* EXERCISE BRIEF: Repeat only what appears from the line containing "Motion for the" through the last line of the listing below, exactly as written.

* DATA:

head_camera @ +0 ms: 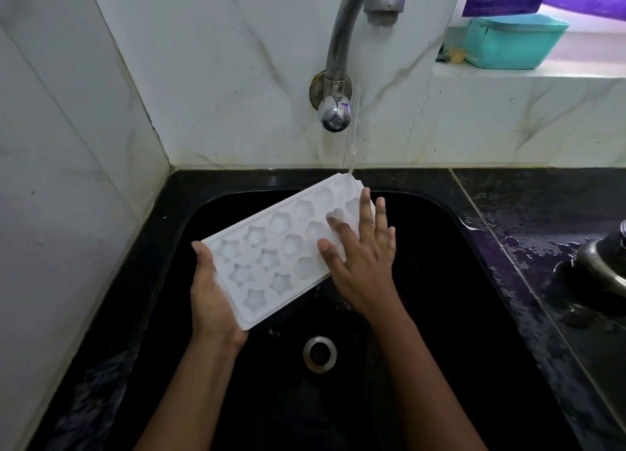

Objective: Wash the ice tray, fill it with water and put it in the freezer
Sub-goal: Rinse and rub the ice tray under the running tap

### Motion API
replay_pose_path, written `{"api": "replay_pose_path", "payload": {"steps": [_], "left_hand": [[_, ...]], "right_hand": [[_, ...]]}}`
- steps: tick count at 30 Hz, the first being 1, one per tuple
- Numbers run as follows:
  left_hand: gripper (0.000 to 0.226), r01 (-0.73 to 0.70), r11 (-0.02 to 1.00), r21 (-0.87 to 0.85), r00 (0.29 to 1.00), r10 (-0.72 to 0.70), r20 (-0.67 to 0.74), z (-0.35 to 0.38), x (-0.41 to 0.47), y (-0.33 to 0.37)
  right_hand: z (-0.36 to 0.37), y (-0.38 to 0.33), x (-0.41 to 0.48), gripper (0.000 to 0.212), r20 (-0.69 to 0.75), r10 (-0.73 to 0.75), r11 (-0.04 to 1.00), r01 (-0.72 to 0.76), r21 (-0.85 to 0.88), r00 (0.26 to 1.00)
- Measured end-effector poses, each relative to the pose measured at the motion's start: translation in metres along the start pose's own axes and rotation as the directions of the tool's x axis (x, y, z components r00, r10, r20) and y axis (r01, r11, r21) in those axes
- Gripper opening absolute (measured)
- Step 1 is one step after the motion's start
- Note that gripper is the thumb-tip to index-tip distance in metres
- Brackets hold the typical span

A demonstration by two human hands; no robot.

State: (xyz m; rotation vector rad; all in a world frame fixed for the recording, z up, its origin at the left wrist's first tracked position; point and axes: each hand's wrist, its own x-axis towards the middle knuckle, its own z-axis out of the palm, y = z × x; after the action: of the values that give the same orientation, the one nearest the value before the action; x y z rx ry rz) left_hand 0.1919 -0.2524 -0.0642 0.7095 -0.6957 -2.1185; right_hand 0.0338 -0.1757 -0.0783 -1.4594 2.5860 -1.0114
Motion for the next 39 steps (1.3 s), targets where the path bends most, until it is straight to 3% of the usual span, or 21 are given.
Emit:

* RESULT OF THIS TASK:
Motion for the next 39 steps (1.3 s), targets where the path bends most, until it is straight to 3% of the usual span, or 21 are given.
Emit:

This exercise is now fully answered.